Bob Aaron firstname.lastname@example.org
When a lawyer is presented with an unconditional but obviously defective
agreement of purchase and sale by a client, does he or she have an obligation to
try to negotiate an improvement to its terms?
That was the question for the court to decide in the case of Graham v. Diamond, released by the Ontario Superior Court of Justice in June.
In July, 2002, Patrick and Heather Graham entered into an agreement to purchase a house on Carrington Lane in Quinte West from George Diamond. The agreement was conditional until the end of the month on the Grahams arranging satisfactory financing, failing which the deal would die and the deposit money would be returned.
There was no condition for either an environmental assessment or a home inspection.
After the financing condition had been waived and the deal was firm, the Grahams retained Belleville lawyer Raymond Kaufman to represent them in the transaction.
Prior to closing, Kaufman confirmed with the city of Quinte West that there were no outstanding work orders on file against the property. The transaction closed August 16, 2002.
Three years later, the buyers sued the sellers, their real estate agents, their lawyer, and others claiming damages for serious and permanent injuries resulting from apparent contamination of either the land or the building itself.
Among other things they claimed that Kaufman failed, neglected or refused to ensure that a proper environmental site assessment was performed at the property, and that it was a customary practice to have a home inspection performed on the property before the closing of the purchase.
In response to the law suit, counsel for Kaufman brought an application in the Superior Court of Justice in Belleville in May asking the court to dismiss the action against him on the basis that there was no genuine issue for trial.
Kaufman’s position in court was that he accepted the retainer from the Grahams after all the conditions in the agreement had been waived by them, that he completed all the standard title and other searches and had certified title in accordance with standard solicitor’s practice.
On June 4, Justice Michael Quigley released his decision dismissing the claim against Kaufman without the need to have a trial.
There is no law, wrote the judge, to suggest that the Grahams were entitled to either a home inspection or environmental assessment unless there was a condition in the agreement to that effect.
Even if (Kaufman) had been alerted to such potential problems, I am not convinced that Kaufmann’s retainer to close the transaction could be extended to include an obligation on his part to examine the possibility of the existence of such problems. Once Kaufmann had completed the title search and found the property free and clear of any encumbrances and/or title problems . . . the Grahams were then obligated to close.
In his decision, the judge asked, Did Kaufmann have any obligation to negotiate a better deal than the one negotiated by the Grahams themselves?

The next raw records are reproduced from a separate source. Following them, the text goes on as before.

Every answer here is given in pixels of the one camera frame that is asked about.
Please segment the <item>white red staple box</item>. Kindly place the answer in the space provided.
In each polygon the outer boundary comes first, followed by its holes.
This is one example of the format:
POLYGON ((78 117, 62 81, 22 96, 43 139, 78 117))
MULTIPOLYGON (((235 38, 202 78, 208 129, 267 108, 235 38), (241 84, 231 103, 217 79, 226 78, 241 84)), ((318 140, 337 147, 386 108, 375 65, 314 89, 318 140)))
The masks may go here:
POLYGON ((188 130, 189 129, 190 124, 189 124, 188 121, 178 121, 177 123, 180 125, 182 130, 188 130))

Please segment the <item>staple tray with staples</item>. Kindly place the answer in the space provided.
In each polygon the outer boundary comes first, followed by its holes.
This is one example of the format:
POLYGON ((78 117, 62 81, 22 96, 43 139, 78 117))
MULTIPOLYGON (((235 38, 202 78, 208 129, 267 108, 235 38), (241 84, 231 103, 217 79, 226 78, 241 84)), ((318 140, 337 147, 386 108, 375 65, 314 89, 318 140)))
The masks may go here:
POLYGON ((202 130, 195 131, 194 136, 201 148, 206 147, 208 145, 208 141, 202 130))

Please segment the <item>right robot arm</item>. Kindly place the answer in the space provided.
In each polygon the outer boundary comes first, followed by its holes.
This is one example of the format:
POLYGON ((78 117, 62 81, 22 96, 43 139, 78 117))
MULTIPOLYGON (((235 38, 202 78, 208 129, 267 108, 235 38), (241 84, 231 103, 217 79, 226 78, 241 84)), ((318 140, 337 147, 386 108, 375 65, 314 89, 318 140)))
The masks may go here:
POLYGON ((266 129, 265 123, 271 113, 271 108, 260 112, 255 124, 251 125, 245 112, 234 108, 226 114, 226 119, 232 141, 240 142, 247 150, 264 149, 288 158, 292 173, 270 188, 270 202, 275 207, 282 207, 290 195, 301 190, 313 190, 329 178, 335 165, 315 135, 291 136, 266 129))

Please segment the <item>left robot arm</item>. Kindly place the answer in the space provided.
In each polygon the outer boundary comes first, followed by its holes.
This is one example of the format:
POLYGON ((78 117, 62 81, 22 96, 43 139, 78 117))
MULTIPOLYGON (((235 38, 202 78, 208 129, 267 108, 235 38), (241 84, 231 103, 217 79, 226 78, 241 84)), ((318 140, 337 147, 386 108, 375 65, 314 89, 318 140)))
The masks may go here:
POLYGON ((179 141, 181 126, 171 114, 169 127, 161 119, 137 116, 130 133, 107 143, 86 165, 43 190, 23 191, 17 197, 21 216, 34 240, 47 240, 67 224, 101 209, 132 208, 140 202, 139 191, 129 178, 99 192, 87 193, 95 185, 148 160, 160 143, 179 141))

Answering his own question, the judge wrote, Firstly, he was never instructed to do so, and secondly, had he been so instructed, the Grahams were not entitled to a better deal by virtue of their signed agreement of purchase and sale. In effect, the Grahams are asking the court to find that Mr. Kaufmann should have closed the barn door some days after the horse had bolted the stable.
Several lessons emerge from the case of Graham v. Diamond:
Lawyers should be consulted before an offer is signed, or at the very least, during the conditional period. Getting legal advice after the conditions have been waived is very risky.
Buyers who sign agreements that are not conditional on home inspections are risking years of aggravation and huge expenses to remediate a defective house.
Trying to renegotiate any part of a firm transaction is frequently a waste of time and effort.
And finally, there is no such thing as a simple real estate deal which doesn t require legal advice in advance. Even the most straightforward transaction can blow up, resulting in years of expensive litigation.